De la preponderancia femenina absoluta (ginecocracia), expresada en las múltiples imágenes de diosas (Venus) se llegó a una de carácter masculino (patriarcado) generalizado, llegándose al colmo de negarle cualquier derecho a la mujer, incluso el de ser portadora de conocimientos, acusándosele de bruja y sometiéndosele a la hoguera, cuestión que cumplió diligentemente la Iglesia católica. Aún así hubo valiosos intentos por revertir esta situación, como cuando ocurrió la Revolución Francesa, siendo Olympe de Gouge quien escribiera la Declaración de los Derechos de la Mujer y de la Ciudadana en 1791. El alemán August Bebel, un destacado propagandista y teórico del marxismo, fijaría a finales del siglo XIX la consigna básica del feminismo socialista: «no puede haber ninguna liberación de la humanidad sin la independencia social y equiparación de los sexos». Para Marx y Engels, la igualdad política entre la mujer y el hombre era una condición necesaria para la plena emancipación de la sociedad. Además, los fundadores del socialismo científico entendían que la base fundamental de la emancipación femenina era su independencia económica frente al hombre. No obstante, muchos socialistas hombres no compartían en la práctica lo sustentado en la teoría, de ahí que mujeres como Louise Michel, Clara Zetkin y Rosa Luxemburgo se vieran obligadas a rebatir y a combatir las posiciones machistas de sus camaradas. Todo esto ayudó a darle fisonomía propia al feminismo y a las luchas de las mujeres en procura de sus derechos plenos.

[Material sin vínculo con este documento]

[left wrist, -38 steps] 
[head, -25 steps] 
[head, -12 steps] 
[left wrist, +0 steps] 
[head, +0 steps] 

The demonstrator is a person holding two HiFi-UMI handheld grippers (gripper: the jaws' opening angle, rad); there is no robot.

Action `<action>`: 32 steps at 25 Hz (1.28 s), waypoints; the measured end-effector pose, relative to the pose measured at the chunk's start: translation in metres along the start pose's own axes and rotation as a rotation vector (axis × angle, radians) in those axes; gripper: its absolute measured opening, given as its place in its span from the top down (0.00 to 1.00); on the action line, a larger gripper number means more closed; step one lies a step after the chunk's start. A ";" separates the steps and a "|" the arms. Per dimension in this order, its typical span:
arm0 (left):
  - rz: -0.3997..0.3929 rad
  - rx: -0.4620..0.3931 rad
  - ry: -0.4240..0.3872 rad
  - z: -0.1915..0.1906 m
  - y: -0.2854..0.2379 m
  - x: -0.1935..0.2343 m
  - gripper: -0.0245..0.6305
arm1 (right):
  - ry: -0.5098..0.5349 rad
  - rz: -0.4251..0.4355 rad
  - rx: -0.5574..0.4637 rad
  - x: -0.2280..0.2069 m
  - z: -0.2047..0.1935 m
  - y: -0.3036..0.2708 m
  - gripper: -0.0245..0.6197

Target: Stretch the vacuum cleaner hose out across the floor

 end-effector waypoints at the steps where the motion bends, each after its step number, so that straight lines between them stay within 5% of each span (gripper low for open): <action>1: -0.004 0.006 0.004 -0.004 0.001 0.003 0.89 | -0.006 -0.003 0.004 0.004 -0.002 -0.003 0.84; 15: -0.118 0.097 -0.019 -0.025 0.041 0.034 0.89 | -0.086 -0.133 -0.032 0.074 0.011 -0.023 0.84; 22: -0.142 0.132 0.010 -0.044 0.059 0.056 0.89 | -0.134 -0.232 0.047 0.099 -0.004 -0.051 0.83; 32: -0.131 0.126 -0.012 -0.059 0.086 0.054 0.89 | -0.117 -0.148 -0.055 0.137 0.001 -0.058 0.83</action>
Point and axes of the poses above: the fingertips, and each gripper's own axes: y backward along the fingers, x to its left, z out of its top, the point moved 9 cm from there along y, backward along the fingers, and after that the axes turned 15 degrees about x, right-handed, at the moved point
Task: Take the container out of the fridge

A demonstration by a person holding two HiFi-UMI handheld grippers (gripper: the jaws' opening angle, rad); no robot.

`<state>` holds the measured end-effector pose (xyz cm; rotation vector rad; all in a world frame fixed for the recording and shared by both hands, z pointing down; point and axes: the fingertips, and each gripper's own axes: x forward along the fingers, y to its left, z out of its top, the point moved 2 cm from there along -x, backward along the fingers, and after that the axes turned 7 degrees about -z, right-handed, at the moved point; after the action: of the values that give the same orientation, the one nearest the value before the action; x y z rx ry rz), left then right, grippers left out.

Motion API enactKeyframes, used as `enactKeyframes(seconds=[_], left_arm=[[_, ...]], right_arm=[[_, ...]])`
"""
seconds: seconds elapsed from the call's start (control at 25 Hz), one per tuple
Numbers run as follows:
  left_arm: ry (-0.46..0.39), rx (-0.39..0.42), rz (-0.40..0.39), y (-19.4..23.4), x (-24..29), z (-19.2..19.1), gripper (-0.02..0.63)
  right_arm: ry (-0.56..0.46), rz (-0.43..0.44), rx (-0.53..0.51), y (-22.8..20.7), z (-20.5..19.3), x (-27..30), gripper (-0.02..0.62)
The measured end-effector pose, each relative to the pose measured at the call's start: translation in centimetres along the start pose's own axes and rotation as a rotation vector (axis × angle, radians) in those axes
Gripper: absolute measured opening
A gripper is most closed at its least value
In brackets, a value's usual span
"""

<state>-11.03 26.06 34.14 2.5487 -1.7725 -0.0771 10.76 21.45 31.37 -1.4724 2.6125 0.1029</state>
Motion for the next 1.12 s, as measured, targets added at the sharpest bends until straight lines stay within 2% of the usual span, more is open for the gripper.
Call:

El socialismo revolucionario, sustentado en las tesis teóricas de Marx y Engels, puso al descubierto las raíces del avasallamiento de la mujer, así como su relación con un sistema de producción basado en la propiedad privada y con una sociedad dividida entre una clase rica, poseedora de riquezas, y otra pobre, productora de riquezas.. Más que eso: explicó igualmente cómo la abolición de la propiedad privada suministraría las bases materiales para traspasar a la sociedad todas las responsabilidades sociales que hoy recaen sobre la familia individual, como el cuidado de los niños, de los ancianos, de los enfermos; la alimentación, el vestuario y la educación. De este modo, las mujeres romperían con la servidumbre doméstica y cultivarían colmadamente sus potencialidades como integrantes creativos y productivos de la sociedad, y no sólo destinados a la reproducción humana. Las relaciones humanas, en consecuencia, se transformarían en relaciones libres de personas libres, en estado de igualdad. Esto comenzó a ser posible en la Unión Soviética, establecida en 1917, la cual legisló a favor de la mujer en relación al salario (equiparado al del hombre), al divorcio, a los hijos naturales y a la pensión alimenticia, también fueron suprimidos todos las prerrogativas ligadas a la propiedad que se mantenían en provecho del hombre en el derecho familiar.
Ahora que se habla de socialismo, especialmente en nuestra América, es importante acotar que aún se requiere de una crítica al sistema de explotación económica y ambiental que supone el capitalismo, incluyendo las expresiones del feminismo indígena, afrolatinoamericano, lésbico y analítico. Hoy los derechos de la mujer se extienden a su derecho a no sufrir violencia doméstica (de cualquier nivel) ni a ser objeto de juicios morales y religiosos excluyentes por exigir la legalización del aborto, el reconocimiento de las disidencias sexuales y el prevención de métodos anticonceptivos. Sin embargo, no se limitan a éstos nada más, sino que abarcan, incluso, una propuesta política de la autonomía femenina que comienza a generarse en medio de la lucha multitudinaria de nuestros pueblos.